Dasselbe habe ich in meinem Leben beobachtet. Leute sprechen schlecht von einem Ort, weil sie nie dorthin eingeladen worden sind, Personen argumentieren gegen eine Kultur, nur weil sie nicht die ihre ist. An irgendeinem Punkt ist es so, als würde die Existenz des Anderen ein Angriff auf meine eigene Existenz darstellen, nur weil er existiert. Tschechow fragte es bereits: Warum schubsen sie sich, wenn doch Platz für alle da ist?
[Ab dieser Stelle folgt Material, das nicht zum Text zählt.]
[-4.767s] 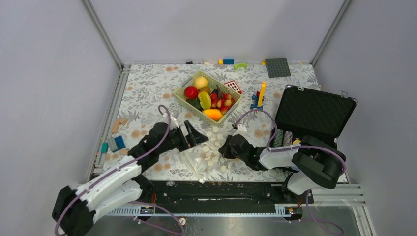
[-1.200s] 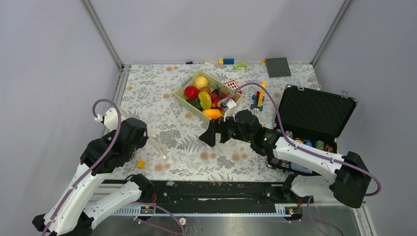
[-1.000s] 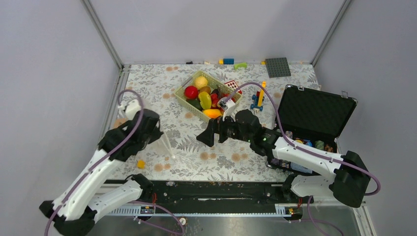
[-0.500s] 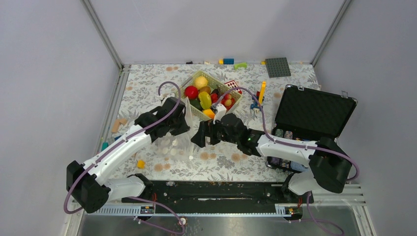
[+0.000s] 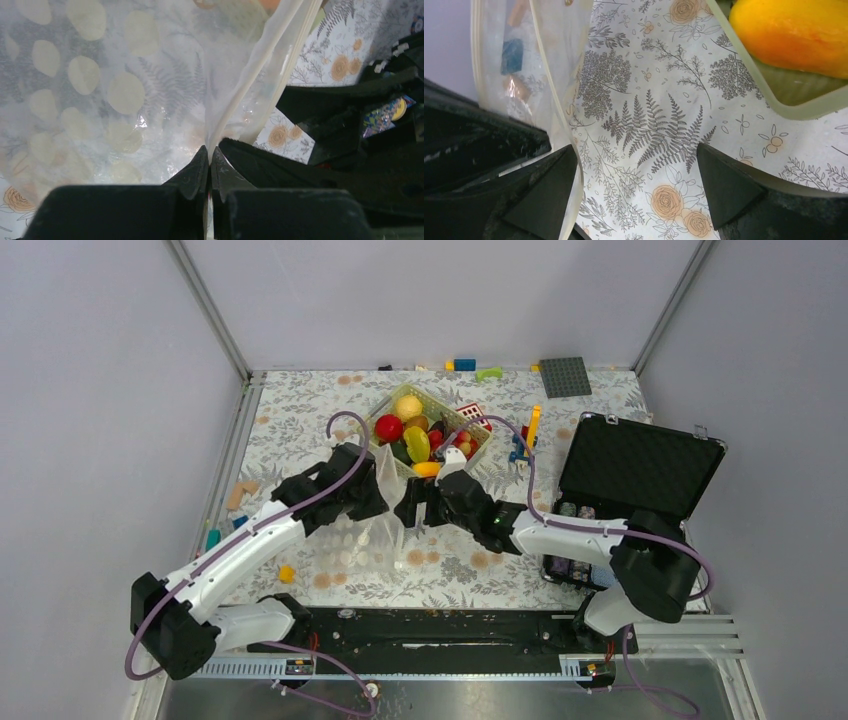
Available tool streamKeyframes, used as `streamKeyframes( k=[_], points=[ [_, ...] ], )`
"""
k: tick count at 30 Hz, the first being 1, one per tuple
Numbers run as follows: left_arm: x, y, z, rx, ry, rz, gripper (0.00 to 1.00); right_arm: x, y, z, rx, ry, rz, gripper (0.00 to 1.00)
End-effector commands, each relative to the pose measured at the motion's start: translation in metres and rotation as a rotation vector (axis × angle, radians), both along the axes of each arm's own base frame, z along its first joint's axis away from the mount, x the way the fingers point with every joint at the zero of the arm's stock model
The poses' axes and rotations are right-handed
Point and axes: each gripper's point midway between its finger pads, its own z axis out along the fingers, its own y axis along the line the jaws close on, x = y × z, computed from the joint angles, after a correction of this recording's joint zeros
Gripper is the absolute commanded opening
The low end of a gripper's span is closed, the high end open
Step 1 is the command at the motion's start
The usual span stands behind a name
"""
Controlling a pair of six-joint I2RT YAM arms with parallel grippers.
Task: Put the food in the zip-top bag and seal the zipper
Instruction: Open the zipper of the food storage bag.
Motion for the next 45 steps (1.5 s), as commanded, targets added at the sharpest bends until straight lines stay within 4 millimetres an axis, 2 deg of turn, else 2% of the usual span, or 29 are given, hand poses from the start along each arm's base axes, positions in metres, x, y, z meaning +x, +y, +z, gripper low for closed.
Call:
streamKeyframes(
  k=[1, 5, 8, 11, 13, 15, 17, 23, 27, 29, 33, 35, 37, 39, 40, 41, 43, 45],
  points=[
    [-0.012, -0.011, 0.018, -0.053, -0.038, -0.107, 0.00, 0.014, 0.018, 0.026, 0.023, -0.058, -0.001, 0.94],
    [-0.020, 0.005, 0.019, 0.029, -0.013, -0.099, 0.00, 0.009, 0.043, 0.036, 0.078, -0.038, 0.080, 0.80],
    [-0.022, 0.015, 0.028, 0.062, -0.034, -0.090, 0.00, 0.002, 0.060, 0.039, 0.111, -0.015, 0.142, 0.62],
    [-0.021, 0.030, 0.044, 0.105, -0.073, -0.051, 0.00, 0.001, 0.059, 0.031, 0.095, 0.005, 0.142, 0.37],
    [-0.021, 0.049, 0.053, 0.167, -0.096, -0.002, 0.00, -0.002, 0.053, 0.025, 0.076, 0.016, 0.137, 0.20],
    [-0.019, 0.071, 0.062, 0.251, -0.118, 0.065, 0.00, -0.004, 0.044, 0.019, 0.046, 0.021, 0.127, 0.11],
    [-0.019, 0.095, 0.071, 0.344, -0.135, 0.133, 0.00, -0.006, 0.035, 0.015, 0.008, 0.020, 0.120, 0.09],
    [-0.025, 0.158, 0.098, 0.600, -0.171, 0.314, 0.00, -0.008, 0.001, 0.001, -0.186, -0.019, 0.127, 0.06],
    [-0.028, 0.174, 0.100, 0.654, -0.182, 0.382, 0.00, 0.001, -0.026, -0.005, -0.287, -0.047, 0.082, 0.06],
    [-0.028, 0.174, 0.098, 0.654, -0.183, 0.394, 0.00, 0.003, -0.031, -0.005, -0.300, -0.051, 0.082, 0.07],
    [-0.023, 0.163, 0.090, 0.611, -0.181, 0.362, 0.00, 0.010, -0.031, -0.005, -0.313, -0.057, 0.091, 0.08],
    [-0.016, 0.135, 0.078, 0.506, -0.185, 0.254, 0.00, 0.009, -0.023, -0.001, -0.297, -0.057, 0.127, 0.09],
    [-0.012, 0.098, 0.071, 0.347, -0.211, 0.122, 0.00, 0.008, -0.011, 0.008, -0.270, -0.065, 0.174, 0.14],
    [-0.007, 0.069, 0.073, 0.209, -0.248, 0.054, 0.00, 0.008, 0.000, 0.020, -0.240, -0.081, 0.212, 0.20],
    [-0.006, 0.065, 0.073, 0.187, -0.256, 0.047, 0.00, 0.008, 0.005, 0.026, -0.227, -0.092, 0.231, 0.26],
    [-0.005, 0.065, 0.073, 0.186, -0.259, 0.057, 0.00, 0.011, 0.010, 0.035, -0.211, -0.107, 0.240, 0.40],
    [-0.003, 0.072, 0.076, 0.209, -0.264, 0.091, 0.00, 0.008, 0.019, 0.049, -0.182, -0.133, 0.289, 0.60],
    [-0.002, 0.078, 0.078, 0.235, -0.260, 0.120, 0.00, 0.004, 0.028, 0.066, -0.134, -0.153, 0.328, 0.69]
  ],
)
Mir gefällt es, wenn mein Theater (falls so etwas existiert) Ärger und Missfallen im Publikum auslöst. Sollen sie sich mit mir streiten und mit ihren eigenen Überzeugungen, unter sich und über ihre Ideen. Die Herausforderung besteht nicht darin, gutes Theater zu machen. Gutes Theater – das, welches gefällt, unterhält, beruhigt – zu machen, ist einfach und es gibt Hunderte von Kreisen, die damit ein gutes Geschäft machen. Die wahrhaftige Herausforderung besteht darin, ein Theater zu machen, das uns vor den Kopf stößt, das uns bewegt, das uns stört, das uns motiviert, alles zu überdenken … alles. Ein Theater, an dem wir zweifeln, so wie wir an uns selbst zweifeln. Ein Theater, das die tiefsten Wurzeln unser Überzeugungen umgräbt. Ein Theater, das uns dazu bringt, verärgert aus dem Saal zu gehen – nicht aus Langeweile – sondern, weil wir nicht einverstanden sind. Ein Theater, das sich mit uns als Zuschauer streitet und kein Einverständnis gibt. Theater, Leben, Theater, Leben.